*EXERCISE MATERIALS*:
BEGIN
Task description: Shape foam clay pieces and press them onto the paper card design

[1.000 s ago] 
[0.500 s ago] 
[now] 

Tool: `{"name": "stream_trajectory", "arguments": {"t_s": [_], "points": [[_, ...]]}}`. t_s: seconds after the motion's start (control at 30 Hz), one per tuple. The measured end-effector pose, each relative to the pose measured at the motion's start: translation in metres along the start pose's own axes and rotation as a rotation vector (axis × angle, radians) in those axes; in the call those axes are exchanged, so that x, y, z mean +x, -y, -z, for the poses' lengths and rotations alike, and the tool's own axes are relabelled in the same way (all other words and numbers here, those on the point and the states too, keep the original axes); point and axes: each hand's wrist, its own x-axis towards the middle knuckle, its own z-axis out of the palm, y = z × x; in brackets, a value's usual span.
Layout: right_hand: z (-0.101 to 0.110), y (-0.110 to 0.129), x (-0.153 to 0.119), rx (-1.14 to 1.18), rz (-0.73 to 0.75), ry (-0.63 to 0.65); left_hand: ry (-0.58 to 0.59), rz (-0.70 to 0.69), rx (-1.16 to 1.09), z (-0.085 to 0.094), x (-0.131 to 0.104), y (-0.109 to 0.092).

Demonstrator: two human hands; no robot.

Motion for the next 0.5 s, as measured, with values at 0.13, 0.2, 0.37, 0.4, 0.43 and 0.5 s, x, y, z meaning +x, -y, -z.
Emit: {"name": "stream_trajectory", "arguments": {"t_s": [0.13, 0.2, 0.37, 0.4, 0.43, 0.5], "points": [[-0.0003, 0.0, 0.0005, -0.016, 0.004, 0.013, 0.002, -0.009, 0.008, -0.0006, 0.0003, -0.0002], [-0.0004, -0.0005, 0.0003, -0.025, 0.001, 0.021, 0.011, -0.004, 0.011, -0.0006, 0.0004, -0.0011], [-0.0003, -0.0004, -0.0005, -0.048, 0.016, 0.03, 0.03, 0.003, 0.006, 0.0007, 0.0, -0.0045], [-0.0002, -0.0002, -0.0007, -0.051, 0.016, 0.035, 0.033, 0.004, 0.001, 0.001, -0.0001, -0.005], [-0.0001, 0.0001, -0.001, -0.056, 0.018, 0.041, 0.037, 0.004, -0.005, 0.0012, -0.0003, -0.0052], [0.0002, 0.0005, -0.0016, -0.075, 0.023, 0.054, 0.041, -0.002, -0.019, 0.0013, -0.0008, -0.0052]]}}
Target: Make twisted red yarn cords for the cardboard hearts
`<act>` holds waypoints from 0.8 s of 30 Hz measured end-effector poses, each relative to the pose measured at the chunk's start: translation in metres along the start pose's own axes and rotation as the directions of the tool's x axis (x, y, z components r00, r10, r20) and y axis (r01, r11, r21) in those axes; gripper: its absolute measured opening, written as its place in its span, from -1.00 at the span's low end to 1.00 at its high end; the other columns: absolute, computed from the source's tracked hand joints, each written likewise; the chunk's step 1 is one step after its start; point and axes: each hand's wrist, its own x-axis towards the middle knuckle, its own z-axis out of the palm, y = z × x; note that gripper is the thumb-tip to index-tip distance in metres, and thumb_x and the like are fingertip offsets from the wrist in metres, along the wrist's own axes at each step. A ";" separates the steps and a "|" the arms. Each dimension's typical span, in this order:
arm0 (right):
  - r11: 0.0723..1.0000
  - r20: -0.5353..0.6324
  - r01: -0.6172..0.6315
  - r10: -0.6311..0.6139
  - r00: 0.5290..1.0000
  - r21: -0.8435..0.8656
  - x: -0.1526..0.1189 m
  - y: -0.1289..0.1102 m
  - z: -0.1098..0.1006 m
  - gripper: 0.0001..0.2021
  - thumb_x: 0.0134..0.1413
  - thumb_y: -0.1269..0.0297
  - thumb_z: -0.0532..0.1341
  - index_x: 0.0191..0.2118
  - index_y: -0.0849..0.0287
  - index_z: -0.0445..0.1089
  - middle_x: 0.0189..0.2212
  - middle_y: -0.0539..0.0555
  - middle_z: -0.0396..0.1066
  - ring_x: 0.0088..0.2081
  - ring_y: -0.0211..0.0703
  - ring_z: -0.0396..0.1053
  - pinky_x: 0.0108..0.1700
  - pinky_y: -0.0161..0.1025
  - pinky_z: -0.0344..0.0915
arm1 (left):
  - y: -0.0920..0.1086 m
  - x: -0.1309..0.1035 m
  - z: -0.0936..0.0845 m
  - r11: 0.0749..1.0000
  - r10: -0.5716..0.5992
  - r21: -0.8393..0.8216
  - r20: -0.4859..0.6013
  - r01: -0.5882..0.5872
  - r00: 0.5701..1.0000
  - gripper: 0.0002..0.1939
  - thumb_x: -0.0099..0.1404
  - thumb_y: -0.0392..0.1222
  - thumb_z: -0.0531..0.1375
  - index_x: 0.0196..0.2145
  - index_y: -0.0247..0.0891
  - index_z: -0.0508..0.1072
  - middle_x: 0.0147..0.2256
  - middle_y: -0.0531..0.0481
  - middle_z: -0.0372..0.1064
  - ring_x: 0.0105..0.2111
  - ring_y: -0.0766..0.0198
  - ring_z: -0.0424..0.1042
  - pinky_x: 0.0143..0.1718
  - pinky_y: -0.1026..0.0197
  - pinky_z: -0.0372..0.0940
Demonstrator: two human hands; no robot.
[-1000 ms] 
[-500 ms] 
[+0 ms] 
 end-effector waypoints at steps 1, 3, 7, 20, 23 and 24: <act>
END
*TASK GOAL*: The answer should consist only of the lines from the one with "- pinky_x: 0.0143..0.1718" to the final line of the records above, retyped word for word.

*ANSWER TO THIS PROBLEM*:
  - pinky_x: 0.0143..0.1718
  - pinky_y: -0.1026..0.0197
  - pinky_z: -0.0372..0.0940
Demonstrator: two human hands; no robot.
[-1000 ms] 
[-500 ms] 
[+0 ms] 
 end-effector waypoints at steps 1, 3, 7, 20, 23 and 24: <act>

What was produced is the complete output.